→ EXERCISE BRIEF:
Please print the entries below exactly, from the line with "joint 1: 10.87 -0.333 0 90" through the line with "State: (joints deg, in", including both of those lines and leaving out all others.

*** DATASET EXTRACT ***

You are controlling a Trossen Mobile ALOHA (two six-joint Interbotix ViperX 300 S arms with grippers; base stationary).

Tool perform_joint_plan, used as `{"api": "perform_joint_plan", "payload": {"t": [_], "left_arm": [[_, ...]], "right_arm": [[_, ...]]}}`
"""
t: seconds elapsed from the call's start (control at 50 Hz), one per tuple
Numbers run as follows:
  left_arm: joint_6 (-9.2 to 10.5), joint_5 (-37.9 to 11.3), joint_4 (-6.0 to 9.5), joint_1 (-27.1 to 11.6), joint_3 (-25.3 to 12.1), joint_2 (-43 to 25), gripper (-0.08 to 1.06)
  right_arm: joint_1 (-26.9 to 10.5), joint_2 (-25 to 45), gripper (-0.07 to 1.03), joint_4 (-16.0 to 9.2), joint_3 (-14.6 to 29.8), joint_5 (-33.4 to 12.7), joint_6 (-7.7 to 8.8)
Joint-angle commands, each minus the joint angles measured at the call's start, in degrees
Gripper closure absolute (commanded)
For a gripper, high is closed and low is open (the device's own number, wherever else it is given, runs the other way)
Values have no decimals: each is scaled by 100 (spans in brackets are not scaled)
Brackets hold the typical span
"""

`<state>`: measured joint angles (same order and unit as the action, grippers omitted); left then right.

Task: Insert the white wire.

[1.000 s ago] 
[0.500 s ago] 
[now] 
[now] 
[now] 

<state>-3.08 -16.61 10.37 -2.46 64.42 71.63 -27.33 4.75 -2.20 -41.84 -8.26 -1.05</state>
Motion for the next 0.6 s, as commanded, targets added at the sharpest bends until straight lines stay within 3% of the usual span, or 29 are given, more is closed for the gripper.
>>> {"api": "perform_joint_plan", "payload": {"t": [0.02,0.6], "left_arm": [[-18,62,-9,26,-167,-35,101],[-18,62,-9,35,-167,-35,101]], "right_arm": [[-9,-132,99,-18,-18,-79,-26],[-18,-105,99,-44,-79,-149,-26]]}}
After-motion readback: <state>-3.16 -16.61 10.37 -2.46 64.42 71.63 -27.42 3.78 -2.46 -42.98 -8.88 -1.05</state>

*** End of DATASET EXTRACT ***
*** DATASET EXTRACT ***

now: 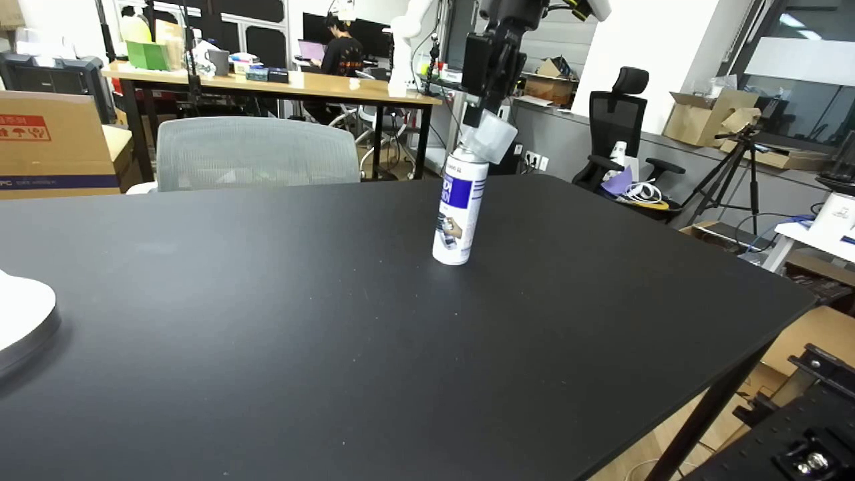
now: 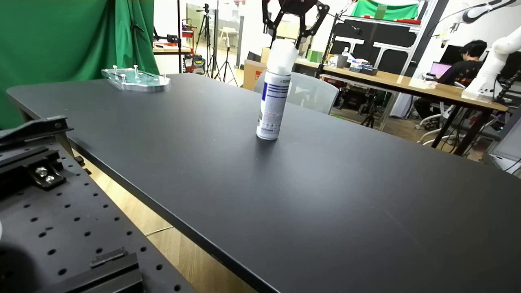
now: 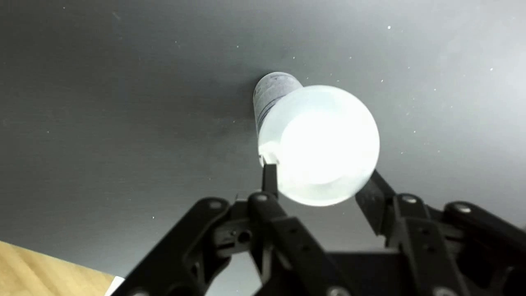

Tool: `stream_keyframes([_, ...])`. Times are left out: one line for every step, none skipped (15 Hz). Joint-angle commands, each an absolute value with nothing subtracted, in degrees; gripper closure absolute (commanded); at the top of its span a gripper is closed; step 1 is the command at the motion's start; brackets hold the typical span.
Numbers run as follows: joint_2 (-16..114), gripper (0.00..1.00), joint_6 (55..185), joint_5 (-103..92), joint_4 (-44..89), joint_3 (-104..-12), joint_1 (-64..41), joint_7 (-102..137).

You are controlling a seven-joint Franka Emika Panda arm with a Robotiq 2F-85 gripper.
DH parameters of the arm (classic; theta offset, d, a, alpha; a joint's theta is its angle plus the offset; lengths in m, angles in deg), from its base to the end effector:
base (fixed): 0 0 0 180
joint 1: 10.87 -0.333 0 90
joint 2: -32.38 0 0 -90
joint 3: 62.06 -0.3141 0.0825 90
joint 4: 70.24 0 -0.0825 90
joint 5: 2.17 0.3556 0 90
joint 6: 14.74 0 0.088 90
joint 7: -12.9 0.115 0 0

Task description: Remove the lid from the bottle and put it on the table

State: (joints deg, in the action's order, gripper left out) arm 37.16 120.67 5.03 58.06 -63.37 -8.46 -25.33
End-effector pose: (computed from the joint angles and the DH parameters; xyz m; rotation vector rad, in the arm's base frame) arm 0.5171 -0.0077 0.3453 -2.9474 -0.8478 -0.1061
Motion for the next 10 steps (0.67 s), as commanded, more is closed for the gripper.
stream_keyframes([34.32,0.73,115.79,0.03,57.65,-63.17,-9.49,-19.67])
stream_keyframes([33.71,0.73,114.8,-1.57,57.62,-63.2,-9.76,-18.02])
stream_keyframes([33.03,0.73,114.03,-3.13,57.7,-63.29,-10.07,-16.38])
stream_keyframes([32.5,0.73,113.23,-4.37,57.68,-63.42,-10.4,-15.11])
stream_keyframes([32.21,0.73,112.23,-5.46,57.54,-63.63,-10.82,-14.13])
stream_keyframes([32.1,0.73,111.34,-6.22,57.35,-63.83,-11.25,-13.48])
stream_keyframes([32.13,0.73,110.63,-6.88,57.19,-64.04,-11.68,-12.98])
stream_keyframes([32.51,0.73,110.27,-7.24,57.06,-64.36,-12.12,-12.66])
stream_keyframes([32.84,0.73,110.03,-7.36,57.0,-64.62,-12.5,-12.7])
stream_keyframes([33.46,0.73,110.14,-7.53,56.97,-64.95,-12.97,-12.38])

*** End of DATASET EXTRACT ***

→ OUTPUT FOR THIS EXERCISE:
joint 1: 10.87 -0.333 0 90
joint 2: -32.38 0 0 -90
joint 3: 62.06 -0.3141 0.0825 90
joint 4: 70.24 0 -0.0825 90
joint 5: 2.17 0.3556 0 90
joint 6: 14.74 0 0.088 90
joint 7: -12.9 0.115 0 0

Task description: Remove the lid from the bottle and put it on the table

State: (joints deg, in the action's order, gripper left out) arm 37.16 120.67 5.03 58.06 -63.37 -8.46 -25.33

Nothing further belongs to this answer.